Your task: Report how many lines in the records hold the string "clip"; give the number and nothing else.

Data extracted from a collection:

<<<<

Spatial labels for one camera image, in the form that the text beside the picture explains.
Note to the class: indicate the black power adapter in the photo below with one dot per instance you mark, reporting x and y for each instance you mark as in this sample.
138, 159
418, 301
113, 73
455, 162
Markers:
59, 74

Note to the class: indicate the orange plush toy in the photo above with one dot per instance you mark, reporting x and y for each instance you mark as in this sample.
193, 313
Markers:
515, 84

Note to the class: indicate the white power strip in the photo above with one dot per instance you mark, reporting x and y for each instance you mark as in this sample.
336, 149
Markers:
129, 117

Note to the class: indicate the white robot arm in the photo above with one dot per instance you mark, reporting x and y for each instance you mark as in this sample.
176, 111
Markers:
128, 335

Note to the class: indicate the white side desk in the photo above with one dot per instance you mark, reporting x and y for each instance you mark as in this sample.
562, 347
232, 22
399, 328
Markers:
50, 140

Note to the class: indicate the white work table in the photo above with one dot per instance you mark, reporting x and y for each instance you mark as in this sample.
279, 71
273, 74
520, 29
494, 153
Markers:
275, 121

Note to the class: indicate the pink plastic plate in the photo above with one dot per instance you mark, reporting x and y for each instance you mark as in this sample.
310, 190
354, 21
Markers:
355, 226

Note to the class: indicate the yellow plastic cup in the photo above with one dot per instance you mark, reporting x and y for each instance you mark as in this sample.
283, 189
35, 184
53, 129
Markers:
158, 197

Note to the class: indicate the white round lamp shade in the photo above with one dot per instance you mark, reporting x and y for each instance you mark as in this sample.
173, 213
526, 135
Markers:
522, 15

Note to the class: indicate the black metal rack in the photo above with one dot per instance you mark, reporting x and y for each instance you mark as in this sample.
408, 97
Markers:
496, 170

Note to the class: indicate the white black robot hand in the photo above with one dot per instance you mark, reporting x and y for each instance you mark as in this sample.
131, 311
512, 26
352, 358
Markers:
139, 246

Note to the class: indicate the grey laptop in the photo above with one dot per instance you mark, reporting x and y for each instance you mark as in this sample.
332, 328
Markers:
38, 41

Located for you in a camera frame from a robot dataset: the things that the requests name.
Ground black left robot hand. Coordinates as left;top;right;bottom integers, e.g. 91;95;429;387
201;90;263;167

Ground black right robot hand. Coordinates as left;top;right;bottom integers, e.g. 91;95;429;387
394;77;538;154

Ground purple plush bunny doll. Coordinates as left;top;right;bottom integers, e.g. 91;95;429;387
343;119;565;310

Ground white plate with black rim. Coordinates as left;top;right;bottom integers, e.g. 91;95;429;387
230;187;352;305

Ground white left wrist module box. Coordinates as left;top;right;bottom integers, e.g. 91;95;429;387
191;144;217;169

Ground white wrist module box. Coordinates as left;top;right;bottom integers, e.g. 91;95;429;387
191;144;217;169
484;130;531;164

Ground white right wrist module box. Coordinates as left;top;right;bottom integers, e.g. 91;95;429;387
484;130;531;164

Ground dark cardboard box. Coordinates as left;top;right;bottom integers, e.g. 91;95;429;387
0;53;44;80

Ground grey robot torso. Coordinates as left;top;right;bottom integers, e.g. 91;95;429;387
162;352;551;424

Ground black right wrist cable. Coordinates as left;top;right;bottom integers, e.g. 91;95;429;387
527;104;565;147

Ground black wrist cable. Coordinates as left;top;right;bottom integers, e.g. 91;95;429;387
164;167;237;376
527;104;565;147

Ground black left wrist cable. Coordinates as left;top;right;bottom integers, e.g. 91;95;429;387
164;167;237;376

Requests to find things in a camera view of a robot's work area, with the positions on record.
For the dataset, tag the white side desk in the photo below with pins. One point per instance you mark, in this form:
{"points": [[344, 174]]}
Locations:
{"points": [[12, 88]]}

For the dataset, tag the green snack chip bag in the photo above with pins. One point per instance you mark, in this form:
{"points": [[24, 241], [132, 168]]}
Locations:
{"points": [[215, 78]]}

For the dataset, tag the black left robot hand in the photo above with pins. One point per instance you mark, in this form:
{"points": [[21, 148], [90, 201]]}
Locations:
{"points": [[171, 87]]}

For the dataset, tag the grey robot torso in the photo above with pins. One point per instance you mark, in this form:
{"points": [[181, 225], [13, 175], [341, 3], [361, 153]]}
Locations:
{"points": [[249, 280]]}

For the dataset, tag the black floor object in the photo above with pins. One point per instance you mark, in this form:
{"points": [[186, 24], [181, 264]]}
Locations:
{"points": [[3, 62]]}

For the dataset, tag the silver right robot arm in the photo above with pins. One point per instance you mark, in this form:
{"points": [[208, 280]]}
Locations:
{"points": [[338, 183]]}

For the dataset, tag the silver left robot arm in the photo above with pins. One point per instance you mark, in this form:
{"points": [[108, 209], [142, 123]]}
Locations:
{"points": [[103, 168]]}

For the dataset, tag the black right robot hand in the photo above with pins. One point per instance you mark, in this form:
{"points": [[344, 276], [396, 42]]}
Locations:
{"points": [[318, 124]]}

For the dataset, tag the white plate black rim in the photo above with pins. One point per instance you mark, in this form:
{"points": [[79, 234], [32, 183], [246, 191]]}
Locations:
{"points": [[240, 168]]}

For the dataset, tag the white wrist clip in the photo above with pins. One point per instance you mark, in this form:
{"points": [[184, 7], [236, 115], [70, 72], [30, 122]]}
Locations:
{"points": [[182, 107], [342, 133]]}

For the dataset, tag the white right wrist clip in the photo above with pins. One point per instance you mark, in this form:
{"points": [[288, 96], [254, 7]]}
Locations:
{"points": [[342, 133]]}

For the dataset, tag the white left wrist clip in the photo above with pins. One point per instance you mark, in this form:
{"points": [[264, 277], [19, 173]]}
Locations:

>>>>

Result: 3